Il y a quand même quelques petits bémols. La natation, c’est un sport qui peut être, comment dire, tellement gratifiant, mais en même temps, tellement ingrat.
Parce que même si la natation regroupe toutes les catégories de corps, il réunit beaucoup de corps à la shape parfaitement découpée, ce qui peut créer beaucoup de complexes à regarder.
Il faut passer ce stade.
Il faut aussi passer le stade de se présenter soi-même aux autres à moitié à poil, avec un cass de rubber sur la tête.
Ça fait partie de la game.
Il faut faire fi des regards. Y compris, et surtout, du sien sur son propre corps.
Il faut aussi ne PAS se comparer à ses voisins de couloir qui parfois, avec leur grâce et leur rapidité, donnent juste le goût de garrocher son cass pis de sacrer son camp en riant d’amertume. On fait pas ça. On continue.
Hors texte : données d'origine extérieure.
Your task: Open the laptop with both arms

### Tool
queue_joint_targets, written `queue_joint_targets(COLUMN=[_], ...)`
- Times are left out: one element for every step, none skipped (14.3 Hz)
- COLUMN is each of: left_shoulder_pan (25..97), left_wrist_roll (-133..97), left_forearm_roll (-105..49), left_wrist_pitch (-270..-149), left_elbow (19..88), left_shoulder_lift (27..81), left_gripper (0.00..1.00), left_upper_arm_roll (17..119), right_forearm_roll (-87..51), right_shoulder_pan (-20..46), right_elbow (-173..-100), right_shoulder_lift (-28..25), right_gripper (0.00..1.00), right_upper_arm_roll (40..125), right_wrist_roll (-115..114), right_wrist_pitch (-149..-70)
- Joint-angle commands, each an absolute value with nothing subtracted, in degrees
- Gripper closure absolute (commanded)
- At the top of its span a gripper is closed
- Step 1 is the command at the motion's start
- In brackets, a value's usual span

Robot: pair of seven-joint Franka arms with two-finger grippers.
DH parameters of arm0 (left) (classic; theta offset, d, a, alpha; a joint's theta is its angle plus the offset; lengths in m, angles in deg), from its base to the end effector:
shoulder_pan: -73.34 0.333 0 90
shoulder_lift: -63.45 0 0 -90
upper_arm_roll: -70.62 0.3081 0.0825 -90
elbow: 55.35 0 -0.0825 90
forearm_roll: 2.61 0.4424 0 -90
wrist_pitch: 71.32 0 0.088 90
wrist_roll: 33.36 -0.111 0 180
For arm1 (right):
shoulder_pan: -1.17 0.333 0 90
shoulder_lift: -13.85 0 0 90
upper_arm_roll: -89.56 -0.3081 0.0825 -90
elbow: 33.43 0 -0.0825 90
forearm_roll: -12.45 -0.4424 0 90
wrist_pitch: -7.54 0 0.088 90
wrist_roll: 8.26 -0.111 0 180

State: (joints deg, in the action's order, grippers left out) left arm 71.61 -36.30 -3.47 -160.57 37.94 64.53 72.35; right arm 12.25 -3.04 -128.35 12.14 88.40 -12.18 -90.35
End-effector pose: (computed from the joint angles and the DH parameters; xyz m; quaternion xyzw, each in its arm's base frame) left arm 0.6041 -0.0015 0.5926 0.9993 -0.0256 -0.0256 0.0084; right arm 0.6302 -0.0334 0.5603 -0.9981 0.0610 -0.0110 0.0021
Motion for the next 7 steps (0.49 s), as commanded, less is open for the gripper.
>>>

C’est un drôle de sport. On rit des personnes grosses qui s’y adonnent (« lol le seul sport qu’elles sont capables de faire anyway »), mais on adule les athlètes sveltes qui le pratiquent.
Va comprendre de quoi.
L’important néanmoins, c’est que j’ai trouvé le sport qui me convient parfaitement. Le sport qui me permet de lâcher toute : mon énergie, ma colère, mes frustrations, mon anxiété. Mon surplus de bonne humeur aussi des fois (HAHA).
Je ne serai jamais une joggeuse, une grande marcheuse ou une grande pousseuse de fonte… même si je voulais beaucoup. C’est parce que ça m’emmerde beaucoup trop et que j’ai besoin d’avoir un minimum de fun dans la vie.
Mais la natation, ça m’emmerde pas.
Demande-moi de courir deux kilomètres pis je pleure ma vie en implorant qu’on m’abatte comme un vieux ch’val malade après 1 min 2 s. Mais sacre-moi à l’eau pis je te nage le 2 km en une heure avec le sourire sincère d’une sirène sereine.
C’est peut-être rien pour le commun des mortels, mais c’est ma petite fierté personnelle pareil. Et ça aussi c’est important, je pense : l’accomplissement personnel.
Je te souhaite de trouver ton sport. Celui dans lequel tu auras du plaisir. Parce que quand ça arrive de le trouver, ben la game change et les motivations de bouger aussi.
Commentaires
Tu possèdes une très belle plume Hani cherie comme dirait ta maman. Très agréable de te lire.et la piscine,quel bien être. Bravo!